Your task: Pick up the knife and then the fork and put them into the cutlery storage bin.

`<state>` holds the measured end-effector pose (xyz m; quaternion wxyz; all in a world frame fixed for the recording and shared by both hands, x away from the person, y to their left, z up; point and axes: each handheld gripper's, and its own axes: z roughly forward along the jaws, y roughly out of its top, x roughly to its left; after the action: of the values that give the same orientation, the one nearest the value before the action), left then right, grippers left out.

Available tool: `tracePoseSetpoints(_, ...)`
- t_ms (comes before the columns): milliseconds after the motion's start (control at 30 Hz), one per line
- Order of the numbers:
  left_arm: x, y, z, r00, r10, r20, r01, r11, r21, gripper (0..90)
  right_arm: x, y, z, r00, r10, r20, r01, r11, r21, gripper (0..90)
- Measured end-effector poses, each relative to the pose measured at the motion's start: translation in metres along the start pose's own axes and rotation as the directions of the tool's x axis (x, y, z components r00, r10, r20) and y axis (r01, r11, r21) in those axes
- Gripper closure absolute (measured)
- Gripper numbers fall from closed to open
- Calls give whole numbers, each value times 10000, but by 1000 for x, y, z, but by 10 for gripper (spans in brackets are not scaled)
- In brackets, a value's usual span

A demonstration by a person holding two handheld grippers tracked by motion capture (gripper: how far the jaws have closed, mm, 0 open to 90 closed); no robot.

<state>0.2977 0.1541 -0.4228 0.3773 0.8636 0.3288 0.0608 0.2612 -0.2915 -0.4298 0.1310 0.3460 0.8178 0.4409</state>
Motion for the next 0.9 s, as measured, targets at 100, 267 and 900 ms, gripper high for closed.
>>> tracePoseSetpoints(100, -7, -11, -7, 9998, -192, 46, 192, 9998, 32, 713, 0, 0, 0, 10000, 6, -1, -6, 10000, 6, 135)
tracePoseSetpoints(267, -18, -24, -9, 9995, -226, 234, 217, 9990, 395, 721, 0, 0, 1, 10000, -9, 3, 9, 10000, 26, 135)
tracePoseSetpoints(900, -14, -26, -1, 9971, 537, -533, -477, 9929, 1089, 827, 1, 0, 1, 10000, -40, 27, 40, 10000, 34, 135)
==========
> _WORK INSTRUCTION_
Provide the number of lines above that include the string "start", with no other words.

> _SOLUTION TO THE EXERCISE_
2